With Serdyukov and his civilian management team out, and a more traditional defense minister (and new chief of the General Staff, General-Colonel Valeriy Gerasimov) in, things can get back to normal. While Shoigu and Gerasimov are not seen as particularly corrupt (to the contrary, they are generally viewed as highly professional and effective), their reversal of Serdyukov's management innovations benefits those who profited from the old way of doing things.

This explanation is fine as far as it goes, but in the Russian system, Serdyukov was too high-ranking to have been brought down by his equals (or subordinates). Serdyukov's protector was Putin himself -- the man who had put him at the Ministry of Defense and who affirmed on television that he would remain defense minister just days before Russian television exposed him at his reputed girlfriend's multi-million dollar apartment. In the Mexican standoff that is Russian elite politics, no one should have been willing to pull the trigger unless given the nod by the real protector -- and he had sent the message to stand down.

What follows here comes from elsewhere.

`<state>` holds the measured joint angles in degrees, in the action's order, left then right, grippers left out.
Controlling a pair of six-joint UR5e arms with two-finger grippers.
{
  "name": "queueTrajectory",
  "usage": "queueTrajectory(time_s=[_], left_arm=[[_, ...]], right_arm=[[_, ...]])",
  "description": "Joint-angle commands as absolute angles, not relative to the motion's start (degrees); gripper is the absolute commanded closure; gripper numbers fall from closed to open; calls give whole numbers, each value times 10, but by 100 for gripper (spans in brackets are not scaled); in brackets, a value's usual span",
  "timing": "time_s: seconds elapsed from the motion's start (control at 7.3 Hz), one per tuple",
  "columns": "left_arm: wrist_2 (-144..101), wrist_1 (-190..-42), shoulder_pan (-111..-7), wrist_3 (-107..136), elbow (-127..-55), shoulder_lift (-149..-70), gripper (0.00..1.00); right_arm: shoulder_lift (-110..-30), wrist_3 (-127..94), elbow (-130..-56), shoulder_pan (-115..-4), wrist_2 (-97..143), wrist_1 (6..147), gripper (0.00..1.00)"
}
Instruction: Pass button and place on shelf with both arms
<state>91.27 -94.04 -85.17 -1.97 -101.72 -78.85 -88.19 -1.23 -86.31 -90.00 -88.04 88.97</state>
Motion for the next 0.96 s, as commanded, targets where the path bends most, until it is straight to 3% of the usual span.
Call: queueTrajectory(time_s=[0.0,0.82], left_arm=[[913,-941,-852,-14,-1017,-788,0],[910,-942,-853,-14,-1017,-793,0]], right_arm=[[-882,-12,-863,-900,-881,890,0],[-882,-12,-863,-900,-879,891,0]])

The unthinkable happened: one of Putin's men had to go because those below and around Putin sought to get rid of him, and they succeeded. When Serdyukov became a public liability, Putin dismissed him, and has since sought to cast the incident as the launch of an anticorruption campaign designed to ensure the success of Russian military modernization. But the sequence of events is not consistent with Putin as Master Puppeteer, and makes more sense as a case where Putin's hand was forced -- although he responded quickly and adroitly to assert control.

Far, far more serious than the shake-up's implications for Russia's military doctrine and modernization -- and they are serious, because it is unlikely that Shoigu will succeed by retaining Soviet-era management practices -- are its implications for the stability of the Putin regime and its reliance on clans, protection, corruption, and intimidation. The Serdyukov scandal is a hint that Putin is not in control, and that his political system has become vulnerable to fratricide. Russia's political class is now abuzz with talk of an anti-corruption campaign as a way for the leadership to reestablish legitimacy before a disaffected and newly-rebellious Russian public. What happens when the shooting starts? Maybe Putin is as good as Blondie, but that was just a three-person standoff. The Russian political terrain has changed, and it's a better bet that the other cowboys are walking around with loaded guns of their own.

* Correction: This article originally gave the wrong title for Sergei Ivanov.